“The world’s 1 billion people with disabilities are largely invisible when it comes to HIV prevention, education, treatment, and counseling,” said Shantha Rau Barriga, senior disability rights advocate and researcher at Human Rights Watch. “To ensure effective programs, people with disabilities need to be included, beginning with the design of HIV services all the way through to the evaluation phase.”
People with disabilities face a range of barriers that limit their access to HIV prevention and treatment. They are often excluded from sex education and sexual health services because they are wrongly assumed not to be sexually active. Information is rarely provided in formats easily understood or used by people with mental and intellectual disabilities, or with hearing and visual impairments.
“People look at disabled people and think, ‘They don’t have sex’,” said John Meletse, a South African disability advocate who is deaf, gay, and living with HIV. “But it doesn’t matter if you’re gay, straight, or bisexual, …we can be infected by HIV,” said Meletse in a new video released by Human Rights Watch today.
“With new advances in science there is hope for a world without AIDS, but without providing accessible HIV prevention and treatment for the 1 billion people with disabilities around the world, we won’t be able to achieve that goal,” Barriga said.
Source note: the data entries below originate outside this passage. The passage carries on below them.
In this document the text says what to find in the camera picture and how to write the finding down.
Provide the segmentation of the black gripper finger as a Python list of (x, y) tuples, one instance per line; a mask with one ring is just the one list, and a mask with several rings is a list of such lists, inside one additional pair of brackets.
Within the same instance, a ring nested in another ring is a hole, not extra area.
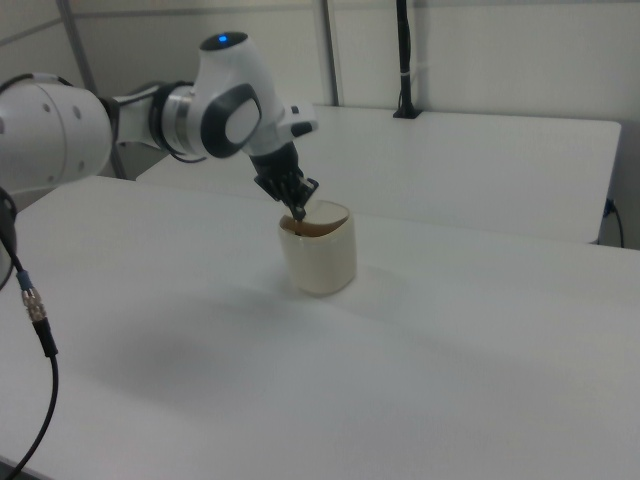
[(290, 172), (285, 176), (285, 205), (288, 208), (304, 208), (318, 187), (316, 180)]
[(296, 221), (302, 221), (306, 216), (305, 207), (300, 196), (300, 182), (291, 175), (265, 176), (258, 175), (255, 183), (274, 201), (286, 206)]

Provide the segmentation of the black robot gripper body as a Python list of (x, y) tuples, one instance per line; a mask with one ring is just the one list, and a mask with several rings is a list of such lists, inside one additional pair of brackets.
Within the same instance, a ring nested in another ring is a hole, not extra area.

Human Rights Watch will highlight the intersections between HIV and disability rights at the International AIDS Conference. Medi Ssengooba, Finberg fellow at Human Rights Watch, will present at a workshop on creating disability-inclusive HIV policies and programs on July 23 at 2:30 p.m., and Rebecca Schleifer, advocacy director, will participate in a panel on HIV, disability, and the Convention on the Rights of Persons with Disabilities (CRPD) on July 26 at 2:30 p.m.